Chacun son tour

Publié le 3 juillet 2007 Lecture : 2 minutes.

Le Nigeria est à un moment critique de son histoire, ce qui n’a rien d’exceptionnel pour ce pays qui a connu tant de turbulences depuis son indépendance. Aujourd’hui, soit Abuja poursuit les réformes engagées par l’ex-président Olusegun Obasanjo, soit il reste otage des politiciens toujours prompts à user de leurs prérogatives pour servir leurs intérêts personnels.
L’écrivain Chinua Achebe, lauréat 2007 du prestigieux Booker International Prize, utilise la métaphore de la « file d’attente » pour expliquer le comportement de ses concitoyens face aux gigantesques ressources dont dispose le Nigeria, pourtant en proie à la plus extrême pauvreté. Une file d’attente, affirme-t-il, est un concept tant physique que mental. Ce n’est pas seulement un simple alignement de personnes se mettant les unes derrière les autres ; c’est aussi un accord de principe entre les individus qui reconnaissent chacun la place de l’autre. Si vous dispersez une file, elle se reforme automatiquement. Pas au Nigeria. Après plusieurs années d’un régime militaire où les dirigeants sont passés devant tout le monde, plus rien ne peut garantir que votre tour viendra. De fait, beaucoup de responsables, du plus petit fonctionnaire au gouverneur, ont essayé de tirer profit du système avant même que ne vienne leur tour. Le nouveau chef de l’État, Umaru Yar’Adua, a donc pour mission de changer ces pratiques et, plus largement, les mentalités. La tâche est herculéenne. Mais ses dispositions naturelles devraient jouer en sa faveur. L’ex-gouverneur de l’État de Katsina s’est forgé une réputation d’homme austère.

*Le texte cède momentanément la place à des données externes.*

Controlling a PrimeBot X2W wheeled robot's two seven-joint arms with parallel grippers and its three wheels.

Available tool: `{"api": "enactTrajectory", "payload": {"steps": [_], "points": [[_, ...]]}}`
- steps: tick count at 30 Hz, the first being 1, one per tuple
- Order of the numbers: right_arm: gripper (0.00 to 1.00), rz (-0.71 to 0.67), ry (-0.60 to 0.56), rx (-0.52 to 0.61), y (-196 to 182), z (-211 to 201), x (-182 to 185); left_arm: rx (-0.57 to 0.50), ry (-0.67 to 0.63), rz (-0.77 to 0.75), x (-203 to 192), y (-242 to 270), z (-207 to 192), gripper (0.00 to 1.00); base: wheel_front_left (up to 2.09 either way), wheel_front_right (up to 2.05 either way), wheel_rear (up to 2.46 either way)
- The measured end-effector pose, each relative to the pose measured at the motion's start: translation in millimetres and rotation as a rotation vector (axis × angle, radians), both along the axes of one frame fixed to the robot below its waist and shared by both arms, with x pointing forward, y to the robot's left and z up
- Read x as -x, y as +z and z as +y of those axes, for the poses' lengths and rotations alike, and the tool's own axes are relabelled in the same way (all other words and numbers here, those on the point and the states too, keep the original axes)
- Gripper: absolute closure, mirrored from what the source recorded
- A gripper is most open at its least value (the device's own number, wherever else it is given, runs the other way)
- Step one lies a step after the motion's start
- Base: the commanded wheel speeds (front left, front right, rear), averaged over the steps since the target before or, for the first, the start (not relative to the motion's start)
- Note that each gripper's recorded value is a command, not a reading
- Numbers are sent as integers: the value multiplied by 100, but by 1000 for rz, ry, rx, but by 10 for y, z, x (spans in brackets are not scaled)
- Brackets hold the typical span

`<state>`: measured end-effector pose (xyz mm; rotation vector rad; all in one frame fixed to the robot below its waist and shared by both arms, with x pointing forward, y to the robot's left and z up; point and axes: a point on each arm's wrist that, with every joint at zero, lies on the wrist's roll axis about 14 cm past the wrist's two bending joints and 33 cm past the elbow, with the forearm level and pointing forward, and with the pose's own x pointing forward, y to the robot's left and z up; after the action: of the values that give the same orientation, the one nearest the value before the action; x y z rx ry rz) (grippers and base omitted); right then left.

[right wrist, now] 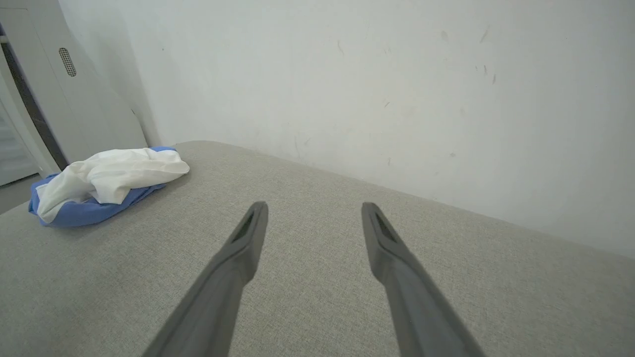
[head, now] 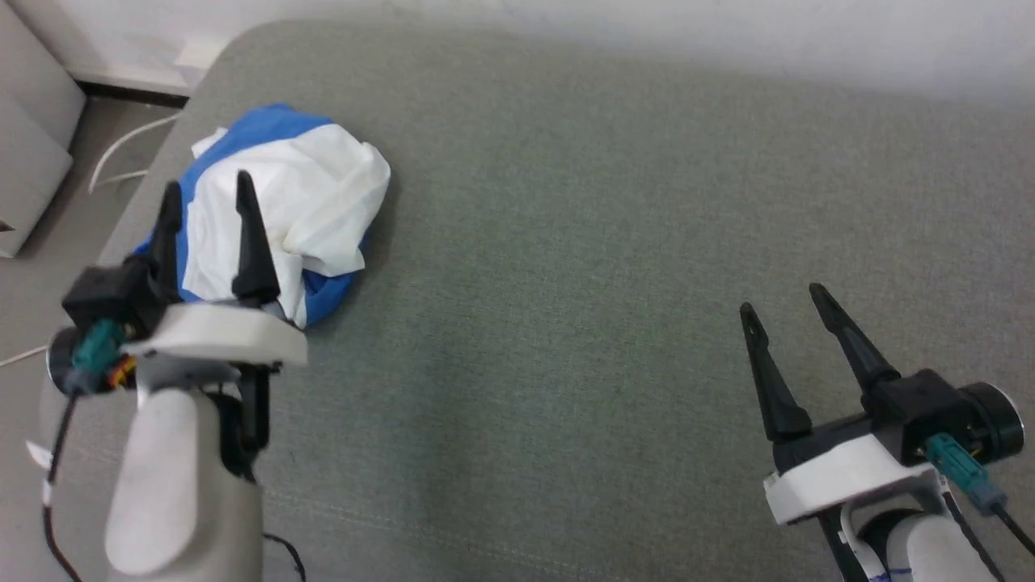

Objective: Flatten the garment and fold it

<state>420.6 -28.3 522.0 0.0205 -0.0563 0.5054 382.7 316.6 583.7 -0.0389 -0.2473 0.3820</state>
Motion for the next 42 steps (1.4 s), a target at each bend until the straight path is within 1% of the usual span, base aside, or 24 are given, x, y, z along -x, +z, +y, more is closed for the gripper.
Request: {"api": "enactTrajectory", "payload": {"steps": [4, 7, 11, 16, 18, 22, 23, 25, 26, 27, 28, 33, 36, 40, 42], "points": [[0, 18, -15, 2, -92, -43, -74, -22, -29, 87, -334, -123, 131, 0, 0, 0, 0], [0, 35, -31, 10, -179, -98, -125, -15, -54, 204, -581, -299, 230, 0, 0, 0, 0], [0, 55, -49, 12, -282, -157, -200, 34, -73, 393, -823, -645, 348, 0, 0, 0, 0], [0, 78, -60, 13, -407, -190, -274, 100, -75, 667, -900, -1211, 475, 0, 0, 0, 0], [0, 90, -66, 13, -468, -211, -299, 110, -78, 758, -904, -1403, 493, 0, 0, 0, 0], [0, 113, -71, 14, -585, -227, -350, 165, -73, 954, -821, -1827, 506, 0, 0, 0, 0], [0, 117, -70, 15, -612, -226, -362, 189, -69, 984, -811, -1894, 509, 0, 0, 0, 0], [0, 126, -70, 19, -666, -224, -380, 202, -67, 1035, -836, -1953, 537, 0, 0, 0, 0], [0, 129, -68, 18, -688, -218, -387, 211, -65, 1058, -851, -1970, 550, 12, 0, 0, 0], [0, 134, -66, 17, -710, -210, -395, 226, -63, 1079, -865, -1989, 555, 64, 0, 0, 0], [0, 137, -64, 16, -728, -202, -405, 234, -62, 1094, -882, -2001, 558, 100, 0, 0, 0], [0, 147, -50, 8, -788, -147, -425, 260, -66, 1173, -896, -2037, 562, 100, 0, 0, 0], [0, 143, -40, 2, -783, -108, -431, 257, -69, 1178, -890, -2003, 584, 100, 0, 0, 0], [0, 122, -32, -5, -707, -79, -413, 215, -59, 1113, -883, -1878, 647, 100, 0, 0, 0], [0, 104, -32, -14, -632, -77, -400, 190, -34, 1049, -871, -1771, 714, 100, 0, 0, 0]]}}
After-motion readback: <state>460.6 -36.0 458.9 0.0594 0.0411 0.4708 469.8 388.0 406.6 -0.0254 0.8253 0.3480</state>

Les préoccupations du Nigeria sont les mêmes que celles de l’Afrique. Le pays, tout comme le continent, est parvenu à se développer après des années de réformes politiques et économiques. Maintenant que le pouvoir a été transmis à un civil, le défi consiste à poursuivre celles en cours et à encourager celles à venir. Vu de l’étranger, le Nigeria peut, à n’importe quel moment, basculer de nouveau dans le chaos des années passées. Plusieurs facteurs indiquent toutefois que ces changements sont là pour durer. L’équipe de réformateurs mise en place par Obasanjo a pris des mesures qui ont assaini les institutions, et pas uniquement en jetant en prison quelques criminels en col blanc. « Nous avons intégré le pays dans l’Initiative pour la transparence des industries extractives [EITI], affirme Obiageli Ezekwesili, ancien ministre des Mines, aujourd’hui vice-président de la Banque mondiale pour l’Afrique. Nous avons imposé un audit à toutes les entreprises publiques du secteur pétrolier, nous avons instauré un contrôle des dépenses fédérales afin d’éviter la corruption et nous avons obligé les banques à investir davantage dans l’économie réelle en les empêchant de se concentrer uniquement sur les hydrocarbures. » Reste à savoir si ces réformes structurelles permettront d’améliorer le quotidien des 140 millions de Nigérians, dont la plupart vivent dans des conditions difficiles. Ou si le pays restera aux mains de ceux qui veulent toujours passer devant les autres.